## Problem description
The word "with": say how many lines of the data below contain it, and give the number alone.

○ ○ ○ ○

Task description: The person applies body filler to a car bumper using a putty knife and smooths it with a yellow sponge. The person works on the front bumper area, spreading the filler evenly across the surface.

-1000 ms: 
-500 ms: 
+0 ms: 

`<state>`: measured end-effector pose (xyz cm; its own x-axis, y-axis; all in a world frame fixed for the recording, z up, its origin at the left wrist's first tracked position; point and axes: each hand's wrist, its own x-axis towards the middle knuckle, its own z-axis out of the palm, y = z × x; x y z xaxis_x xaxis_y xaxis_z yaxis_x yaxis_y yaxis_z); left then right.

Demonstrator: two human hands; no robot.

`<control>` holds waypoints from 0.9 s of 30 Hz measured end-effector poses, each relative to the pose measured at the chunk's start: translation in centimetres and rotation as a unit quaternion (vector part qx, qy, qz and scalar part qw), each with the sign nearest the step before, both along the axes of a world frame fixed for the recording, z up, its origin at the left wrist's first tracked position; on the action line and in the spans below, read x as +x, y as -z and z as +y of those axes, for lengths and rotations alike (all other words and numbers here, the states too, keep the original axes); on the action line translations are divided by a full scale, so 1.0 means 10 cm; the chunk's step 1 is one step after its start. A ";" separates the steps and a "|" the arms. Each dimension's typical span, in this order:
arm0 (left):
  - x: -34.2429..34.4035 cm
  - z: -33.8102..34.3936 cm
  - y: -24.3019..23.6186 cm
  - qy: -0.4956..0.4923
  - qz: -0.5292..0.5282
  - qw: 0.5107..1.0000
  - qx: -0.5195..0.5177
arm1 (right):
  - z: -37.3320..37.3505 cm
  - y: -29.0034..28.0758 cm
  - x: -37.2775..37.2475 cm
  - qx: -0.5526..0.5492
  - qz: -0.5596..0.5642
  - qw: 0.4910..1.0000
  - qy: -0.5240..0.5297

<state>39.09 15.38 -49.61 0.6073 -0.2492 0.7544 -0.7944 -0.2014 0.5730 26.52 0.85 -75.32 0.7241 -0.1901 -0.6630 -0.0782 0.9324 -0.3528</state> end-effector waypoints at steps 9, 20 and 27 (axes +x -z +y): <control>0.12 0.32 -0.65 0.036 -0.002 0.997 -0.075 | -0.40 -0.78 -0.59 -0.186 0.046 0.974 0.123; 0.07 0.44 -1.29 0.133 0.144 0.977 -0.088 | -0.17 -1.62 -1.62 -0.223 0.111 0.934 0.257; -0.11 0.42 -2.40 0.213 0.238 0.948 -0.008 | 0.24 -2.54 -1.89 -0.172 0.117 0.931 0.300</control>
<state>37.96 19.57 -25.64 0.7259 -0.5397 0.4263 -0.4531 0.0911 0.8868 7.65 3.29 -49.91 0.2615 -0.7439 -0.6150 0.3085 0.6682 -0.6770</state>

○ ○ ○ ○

## Finished task
2